Cette année, tout sera différent, décide Ellen à la veille de la rentrée des classes. Elle sera mieux organisée, ne criera plus sur ses enfants Peter et Jane, aura une maison toujours impeccable et une relation harmonieuse avec son mari Simon. Mais dès le lendemain, la réalité reprend ses droits, et pour tenir le coup, Ellen n'a pas d'autre choix que de recourir à des quantités copieuses de vin et de gin tonic. L'impossibilité de gérer sa vie autrement qu'en enchaînant les crises domestiques lui inspire une app vengeresse dont, à sa grande surprise, les ventes se mettent très vite à cartonner...

Ne vous laissez pas rebuter par cette vilaine couverture qui semble sortie du crayon d'un enfant de 8 ans sans doute destiné à travailler dans la finance. A l'heure où on parle beaucoup de la charge mentale des femmes, surtout quand elles sont mères de famille, Gill Sims illustre le concept d'une façon hilarante avec son héroïne au bout du rouleau, changée par les circonstances en mère indigne semi-alcoolique. Mention spéciale aux vacances de Noël durant lesquelles Ellen doit supporter à domicile sa belle-soeur hippie qui vide son bain moussant de luxe, la ruine en produits bios et utilise son blender pour préparer des smoothies... très particuliers, tandis que ses nombreux rejetons font caca par terre ou tentent de voler les iPads de leurs cousins.

Bien entendu, certaines situations sont extrêmement outrées et vous feront regarder vos enfants turbulents ou votre belle-famille de l'enfer avec une indulgence nouvelle, mais le fond me paraît tout à fait réaliste.
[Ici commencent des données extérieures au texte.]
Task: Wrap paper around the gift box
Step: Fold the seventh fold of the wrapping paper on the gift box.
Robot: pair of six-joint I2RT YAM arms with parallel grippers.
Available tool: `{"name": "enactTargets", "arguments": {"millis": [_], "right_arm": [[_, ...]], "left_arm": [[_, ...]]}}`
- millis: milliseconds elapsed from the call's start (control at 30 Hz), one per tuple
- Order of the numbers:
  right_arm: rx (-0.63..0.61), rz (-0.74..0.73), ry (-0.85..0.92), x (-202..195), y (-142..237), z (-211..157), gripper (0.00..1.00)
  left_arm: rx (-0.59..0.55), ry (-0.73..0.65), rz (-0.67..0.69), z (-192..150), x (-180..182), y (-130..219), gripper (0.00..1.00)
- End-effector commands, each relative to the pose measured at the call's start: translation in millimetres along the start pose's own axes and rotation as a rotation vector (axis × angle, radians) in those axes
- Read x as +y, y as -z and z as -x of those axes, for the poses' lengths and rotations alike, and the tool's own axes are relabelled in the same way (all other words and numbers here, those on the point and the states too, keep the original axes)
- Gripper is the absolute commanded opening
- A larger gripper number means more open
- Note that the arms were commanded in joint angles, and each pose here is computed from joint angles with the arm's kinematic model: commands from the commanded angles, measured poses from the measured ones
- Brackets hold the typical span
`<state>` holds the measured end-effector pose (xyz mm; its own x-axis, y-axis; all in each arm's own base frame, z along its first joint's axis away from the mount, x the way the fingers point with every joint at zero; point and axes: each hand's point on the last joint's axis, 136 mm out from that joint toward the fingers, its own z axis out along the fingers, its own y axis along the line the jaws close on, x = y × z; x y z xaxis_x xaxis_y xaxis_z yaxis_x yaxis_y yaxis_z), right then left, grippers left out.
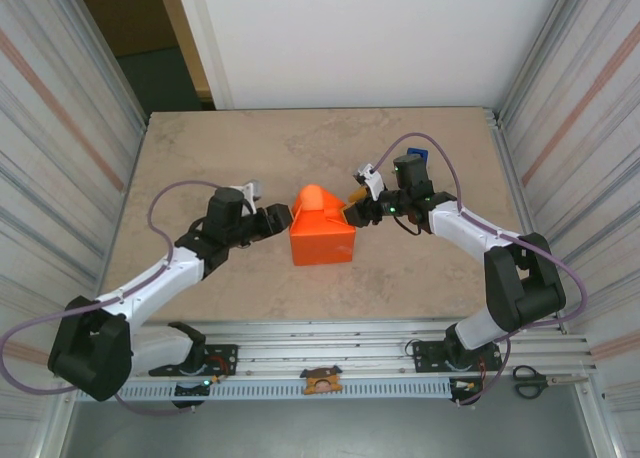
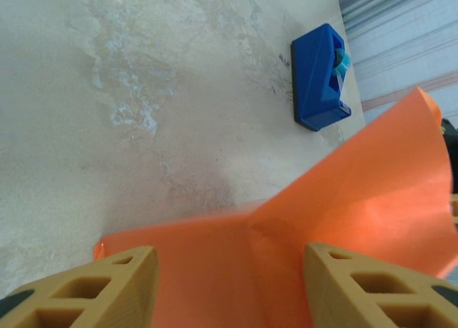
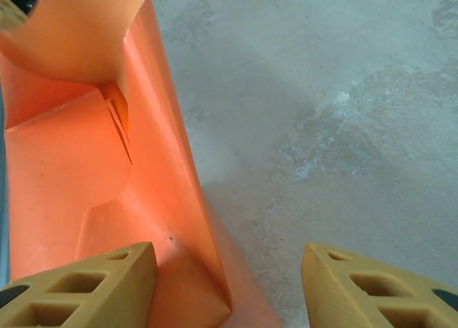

Partant du principe qu'il vaut mieux en rire qu'en pleurer, "Why Mummy drinks" a tellement bien marché en Grande-Bretagne que l'auteure a déjà publié une suite, "Why Mummy swears". Je serais très étonnée qu'une traduction française ne soit pas disponible prochainement. 

lundi 3 septembre 2018

"Les soeurs Carmines" (Ariel Holzl)


Pas facile de survivre dans la cité de Grisaille, surtout quand vous n'avez jamais connu votre père et que votre mère a disparu sans explication en vous laissant un gros paquet de dettes. Mais les soeurs Carmine s'y emploient avec leurs dons hors du commun. Merryvère, la cadette, est une intrépide monte-en-l'air encore un peu naïve vis-à-vis des choses de l'amour. Tristabelle, l'aînée, fait tourner la tête de tous les hommes avec son physique plantureux qui dissimule une âme de psychopathe. Dolorine, la benjamine, voit les morts et tient de grandes conversations avec son inquiétante poupée M. Nyx.

Dans cette trilogie à l'ambiance steampunk gothique, Ariel Holzl consacre un tome à chacune des soeurs. Si j'ai trouvé son écriture parfois agaçante à force de vouloir éblouir le lecteur, je lui reconnais le mérite d'avoir su donner une personnalité et une voix très distinctes à chacune de ses héroïnes - dont la première est finalement la moins intéressante. (Par contre, j'ai grincé des dents chaque fois que je tombais sur un nom de famille pluralisé, alors que la règle veut qu'ils soient invariable en français. Sérieusement, pourquoi?) Grisaille est un lieu glauque à souhait; dans ses rues perpétuellement envahies par la brume, les membres des huit grandes familles dirigeantes comme les simples manants complotent et s'entretuent allègrement. La série s'achève en apothéose spectaculaire bien qu'un peu rapide, et on regrette de ne pas en avoir découvert davantage sur le passé tumultueux de Maman Carmine, la dernière addition au clan ou les pouvoirs intrigants de chaque famille. On imagine sans peine une seconde trilogie avec des héros différents dans le même univers.